→ Assigned task
Transcribe the stretch of entries below from the line with "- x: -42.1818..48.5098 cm" through the line with "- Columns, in", exactly and with both ends included; leave out all other lines.

Saved entries
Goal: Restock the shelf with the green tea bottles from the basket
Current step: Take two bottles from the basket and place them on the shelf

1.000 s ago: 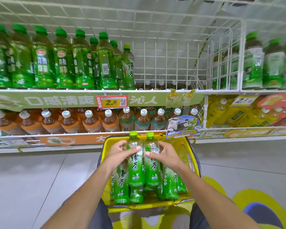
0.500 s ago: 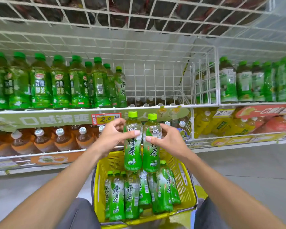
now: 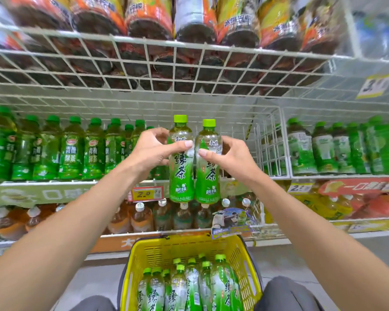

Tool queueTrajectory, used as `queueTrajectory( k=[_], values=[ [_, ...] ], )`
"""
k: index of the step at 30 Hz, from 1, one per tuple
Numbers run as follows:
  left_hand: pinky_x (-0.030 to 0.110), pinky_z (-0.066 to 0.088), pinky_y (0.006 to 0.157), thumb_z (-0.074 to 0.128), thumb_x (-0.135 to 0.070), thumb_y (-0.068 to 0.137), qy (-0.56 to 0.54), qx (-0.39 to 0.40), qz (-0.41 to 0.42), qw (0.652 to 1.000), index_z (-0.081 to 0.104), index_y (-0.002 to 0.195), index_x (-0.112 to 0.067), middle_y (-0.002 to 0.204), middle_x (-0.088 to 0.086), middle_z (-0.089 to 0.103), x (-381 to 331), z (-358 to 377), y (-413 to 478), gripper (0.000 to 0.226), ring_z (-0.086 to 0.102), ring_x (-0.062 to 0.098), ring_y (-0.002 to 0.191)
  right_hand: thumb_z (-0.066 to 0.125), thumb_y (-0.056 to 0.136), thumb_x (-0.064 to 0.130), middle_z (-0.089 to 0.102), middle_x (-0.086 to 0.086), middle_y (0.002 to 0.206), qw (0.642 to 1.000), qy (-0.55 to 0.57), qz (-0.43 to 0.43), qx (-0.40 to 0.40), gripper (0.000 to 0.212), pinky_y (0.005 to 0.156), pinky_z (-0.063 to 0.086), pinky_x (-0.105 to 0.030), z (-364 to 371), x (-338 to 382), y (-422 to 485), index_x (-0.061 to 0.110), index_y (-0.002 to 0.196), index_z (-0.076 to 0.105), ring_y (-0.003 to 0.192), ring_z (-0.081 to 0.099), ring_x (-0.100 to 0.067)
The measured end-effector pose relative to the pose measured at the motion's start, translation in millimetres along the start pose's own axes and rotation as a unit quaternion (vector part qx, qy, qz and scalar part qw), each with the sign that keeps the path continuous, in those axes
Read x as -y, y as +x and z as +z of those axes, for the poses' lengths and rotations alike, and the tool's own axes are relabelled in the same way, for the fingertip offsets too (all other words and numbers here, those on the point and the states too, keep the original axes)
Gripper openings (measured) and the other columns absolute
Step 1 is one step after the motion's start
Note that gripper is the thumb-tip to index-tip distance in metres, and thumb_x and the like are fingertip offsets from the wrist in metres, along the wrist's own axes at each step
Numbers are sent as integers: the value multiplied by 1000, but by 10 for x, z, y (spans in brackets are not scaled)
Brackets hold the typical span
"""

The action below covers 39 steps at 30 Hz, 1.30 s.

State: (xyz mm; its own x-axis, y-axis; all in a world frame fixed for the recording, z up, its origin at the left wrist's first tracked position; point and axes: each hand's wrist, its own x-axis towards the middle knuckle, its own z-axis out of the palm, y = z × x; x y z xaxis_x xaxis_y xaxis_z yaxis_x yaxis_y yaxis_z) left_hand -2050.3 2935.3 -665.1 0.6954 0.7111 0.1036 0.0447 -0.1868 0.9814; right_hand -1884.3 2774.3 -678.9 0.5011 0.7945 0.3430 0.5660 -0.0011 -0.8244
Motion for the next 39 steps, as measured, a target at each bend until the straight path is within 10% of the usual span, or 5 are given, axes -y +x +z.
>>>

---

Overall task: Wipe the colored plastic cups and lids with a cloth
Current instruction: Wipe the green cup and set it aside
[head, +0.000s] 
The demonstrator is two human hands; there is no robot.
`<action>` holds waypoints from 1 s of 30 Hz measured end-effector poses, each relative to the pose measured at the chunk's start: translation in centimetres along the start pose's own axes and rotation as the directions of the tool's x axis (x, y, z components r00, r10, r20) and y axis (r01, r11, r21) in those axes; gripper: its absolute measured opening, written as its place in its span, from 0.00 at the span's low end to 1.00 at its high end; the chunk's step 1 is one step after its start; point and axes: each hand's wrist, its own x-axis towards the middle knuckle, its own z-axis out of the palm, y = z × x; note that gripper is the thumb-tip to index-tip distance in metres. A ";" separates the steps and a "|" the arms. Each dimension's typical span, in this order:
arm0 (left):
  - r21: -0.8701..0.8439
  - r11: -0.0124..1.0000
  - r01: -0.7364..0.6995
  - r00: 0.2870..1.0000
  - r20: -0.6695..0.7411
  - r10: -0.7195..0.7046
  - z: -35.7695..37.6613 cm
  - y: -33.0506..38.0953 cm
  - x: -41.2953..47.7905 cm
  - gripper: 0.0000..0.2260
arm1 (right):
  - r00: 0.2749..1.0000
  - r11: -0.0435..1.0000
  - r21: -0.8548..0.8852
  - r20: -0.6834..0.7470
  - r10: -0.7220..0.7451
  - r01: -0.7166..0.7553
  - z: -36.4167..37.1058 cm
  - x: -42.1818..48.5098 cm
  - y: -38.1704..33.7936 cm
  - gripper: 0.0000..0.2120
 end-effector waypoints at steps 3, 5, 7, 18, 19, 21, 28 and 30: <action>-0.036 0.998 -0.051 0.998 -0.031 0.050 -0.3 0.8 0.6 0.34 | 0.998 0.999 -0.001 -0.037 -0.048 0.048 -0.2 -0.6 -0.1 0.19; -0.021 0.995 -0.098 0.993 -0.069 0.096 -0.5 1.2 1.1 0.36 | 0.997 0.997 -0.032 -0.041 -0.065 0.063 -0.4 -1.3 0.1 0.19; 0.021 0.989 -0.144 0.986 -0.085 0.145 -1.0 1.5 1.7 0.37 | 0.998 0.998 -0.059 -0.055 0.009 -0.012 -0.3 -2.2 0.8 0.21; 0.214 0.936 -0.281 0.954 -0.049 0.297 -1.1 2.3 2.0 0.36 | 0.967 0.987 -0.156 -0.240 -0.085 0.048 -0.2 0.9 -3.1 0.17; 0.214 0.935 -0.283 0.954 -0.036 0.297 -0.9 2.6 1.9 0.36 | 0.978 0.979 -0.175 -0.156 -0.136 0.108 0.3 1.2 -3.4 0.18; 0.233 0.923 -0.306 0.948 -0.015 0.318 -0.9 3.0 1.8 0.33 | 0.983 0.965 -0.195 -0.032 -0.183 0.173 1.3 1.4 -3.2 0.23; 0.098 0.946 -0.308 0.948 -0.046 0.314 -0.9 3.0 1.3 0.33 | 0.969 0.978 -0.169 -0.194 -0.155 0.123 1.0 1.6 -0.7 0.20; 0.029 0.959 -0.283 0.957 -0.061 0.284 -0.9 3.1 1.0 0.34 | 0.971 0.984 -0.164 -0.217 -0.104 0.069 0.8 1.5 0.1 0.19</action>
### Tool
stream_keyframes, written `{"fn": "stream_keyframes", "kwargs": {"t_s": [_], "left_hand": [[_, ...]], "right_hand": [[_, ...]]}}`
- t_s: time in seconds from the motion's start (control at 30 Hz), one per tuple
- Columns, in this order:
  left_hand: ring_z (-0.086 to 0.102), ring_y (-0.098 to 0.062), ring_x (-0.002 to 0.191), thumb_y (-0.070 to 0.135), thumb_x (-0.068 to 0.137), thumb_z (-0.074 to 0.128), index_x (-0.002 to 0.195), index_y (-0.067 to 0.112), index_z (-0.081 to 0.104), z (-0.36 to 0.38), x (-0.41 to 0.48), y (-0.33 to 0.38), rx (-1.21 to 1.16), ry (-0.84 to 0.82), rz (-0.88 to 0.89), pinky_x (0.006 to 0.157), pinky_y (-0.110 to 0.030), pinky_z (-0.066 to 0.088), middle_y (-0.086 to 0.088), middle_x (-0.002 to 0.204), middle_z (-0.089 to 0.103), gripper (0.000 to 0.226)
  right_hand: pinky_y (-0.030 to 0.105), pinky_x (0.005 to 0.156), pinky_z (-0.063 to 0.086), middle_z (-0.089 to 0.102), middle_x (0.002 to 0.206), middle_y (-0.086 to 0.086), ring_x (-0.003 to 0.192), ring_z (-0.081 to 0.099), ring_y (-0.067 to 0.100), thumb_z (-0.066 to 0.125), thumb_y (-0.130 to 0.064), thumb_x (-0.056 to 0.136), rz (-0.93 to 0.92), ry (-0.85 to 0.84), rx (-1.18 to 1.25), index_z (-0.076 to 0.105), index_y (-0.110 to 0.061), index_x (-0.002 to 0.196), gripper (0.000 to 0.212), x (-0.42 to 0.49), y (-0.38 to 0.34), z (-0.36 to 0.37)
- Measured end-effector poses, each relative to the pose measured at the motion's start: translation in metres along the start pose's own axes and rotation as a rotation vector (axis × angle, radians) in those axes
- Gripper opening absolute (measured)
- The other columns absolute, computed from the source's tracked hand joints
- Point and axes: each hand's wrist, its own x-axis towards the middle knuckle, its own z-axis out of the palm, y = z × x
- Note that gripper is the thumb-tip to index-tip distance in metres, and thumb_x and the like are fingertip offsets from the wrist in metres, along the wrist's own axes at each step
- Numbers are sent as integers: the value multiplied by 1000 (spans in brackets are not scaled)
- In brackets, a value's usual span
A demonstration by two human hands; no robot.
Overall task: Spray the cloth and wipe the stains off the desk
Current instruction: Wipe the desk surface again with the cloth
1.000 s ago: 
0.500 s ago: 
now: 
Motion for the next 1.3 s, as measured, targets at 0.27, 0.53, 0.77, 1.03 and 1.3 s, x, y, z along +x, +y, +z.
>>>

→ The answer
  - x: -42.1818..48.5098 cm
  - y: -38.1704..33.7936 cm
  - gripper: 0.0000..0.2120
 end-effector waypoints at steps 3, 5, 7, 18, 19, 21, 28 and 30: <action>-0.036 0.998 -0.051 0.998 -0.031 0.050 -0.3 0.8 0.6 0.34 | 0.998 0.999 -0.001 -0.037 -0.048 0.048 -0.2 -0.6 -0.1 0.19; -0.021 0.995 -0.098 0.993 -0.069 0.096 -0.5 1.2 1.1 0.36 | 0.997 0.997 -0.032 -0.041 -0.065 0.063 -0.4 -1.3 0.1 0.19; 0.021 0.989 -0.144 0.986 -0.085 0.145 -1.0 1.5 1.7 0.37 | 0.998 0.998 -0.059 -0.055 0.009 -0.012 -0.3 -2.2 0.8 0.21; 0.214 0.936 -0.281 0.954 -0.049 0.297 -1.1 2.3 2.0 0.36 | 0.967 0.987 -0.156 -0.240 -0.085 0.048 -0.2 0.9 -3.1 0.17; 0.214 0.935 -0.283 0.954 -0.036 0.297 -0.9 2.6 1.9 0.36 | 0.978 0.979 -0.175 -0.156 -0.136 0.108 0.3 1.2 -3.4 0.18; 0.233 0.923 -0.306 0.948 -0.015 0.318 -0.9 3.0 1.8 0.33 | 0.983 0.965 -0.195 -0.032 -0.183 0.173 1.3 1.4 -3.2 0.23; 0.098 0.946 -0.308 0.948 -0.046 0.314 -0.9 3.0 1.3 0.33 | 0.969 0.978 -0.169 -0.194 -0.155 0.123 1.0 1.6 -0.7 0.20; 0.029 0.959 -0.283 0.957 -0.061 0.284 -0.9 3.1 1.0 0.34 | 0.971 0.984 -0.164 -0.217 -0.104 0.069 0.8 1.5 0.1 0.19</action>
### Tool
stream_keyframes, written `{"fn": "stream_keyframes", "kwargs": {"t_s": [_], "left_hand": [[_, ...]], "right_hand": [[_, ...]]}}`
- t_s: time in seconds from the motion's start (control at 30 Hz), one per tuple
- Columns, in this order:

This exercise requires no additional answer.